Smartphones and data usage are becoming quite ubiquitous in India, with around 300 million smartphones users in the country in 2017. This number is projected to grow by 50% by the year 2022. However, of the 650 million mobile users, less than half own a smartphone, and only around 66% of the population have access to internet services, but these numbers too are on the rise. Today, smartphones have become a multipurpose tool helping us connect, work, shop and travel. Could these multipurpose tools also be used to improve our public transport systems?

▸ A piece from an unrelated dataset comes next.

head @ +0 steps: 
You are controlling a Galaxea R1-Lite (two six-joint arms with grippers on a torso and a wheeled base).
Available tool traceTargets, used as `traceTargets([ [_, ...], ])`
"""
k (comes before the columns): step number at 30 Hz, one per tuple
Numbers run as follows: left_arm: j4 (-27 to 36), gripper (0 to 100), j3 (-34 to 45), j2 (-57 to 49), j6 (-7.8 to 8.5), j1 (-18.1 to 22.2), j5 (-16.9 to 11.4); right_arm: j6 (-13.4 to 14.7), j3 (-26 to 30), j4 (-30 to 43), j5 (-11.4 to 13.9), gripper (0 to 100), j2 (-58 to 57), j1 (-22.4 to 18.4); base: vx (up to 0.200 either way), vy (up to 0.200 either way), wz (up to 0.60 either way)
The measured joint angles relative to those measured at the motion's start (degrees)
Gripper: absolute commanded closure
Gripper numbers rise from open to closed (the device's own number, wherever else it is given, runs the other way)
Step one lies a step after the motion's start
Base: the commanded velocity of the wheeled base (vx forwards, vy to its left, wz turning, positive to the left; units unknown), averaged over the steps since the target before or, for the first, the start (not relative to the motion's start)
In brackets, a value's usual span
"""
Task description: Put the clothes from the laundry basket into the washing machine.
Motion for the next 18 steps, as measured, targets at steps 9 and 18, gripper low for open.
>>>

To answer this, the researchers developed the GetThereBus app for smartphones –a real time passenger information system (RTPI). RTPI provide real time information about the status of a local bus, like whether they are running on time, the number of passengers. “RTPI systems have been identified as having benefits in terms of passenger willingness to travel by public transport and their satisfaction levels with services provided. The lack of this amenity in rural areas, however, may hamper public transport use, thus reinforcing patterns of over-reliance on personal vehicles” claim the authors of the study.

The GetThereBus app, according to the authors, “aimed to address questions related to the impact of the limited availability of rural digital infrastructure on the provision of RTPI, the potential for crowdsourced information to supplement published timetable information, and the potential impacts of such a system on the traveler experience”

During the course of the study, the authors found that, although it was possible to design such an application with the limited infrastructure available at rural areas, the project could not be scaled up to cover wider areas. Although, initially, the users reported a positive response to the system, difficult to recruiting and motivating sufficient users to provide the data needed to achieve area-wide coverage proved to be difficult, despite campaigning for user engagement.

Although the study failed to achieve its goal of introducing an RTPI app over a wide area, there are important lessons it could teach. It can tell us about various factors that led to its failure, like rural usage of smartphones, measures needed to spread the usage, etc., and could become a useful guide for future studies.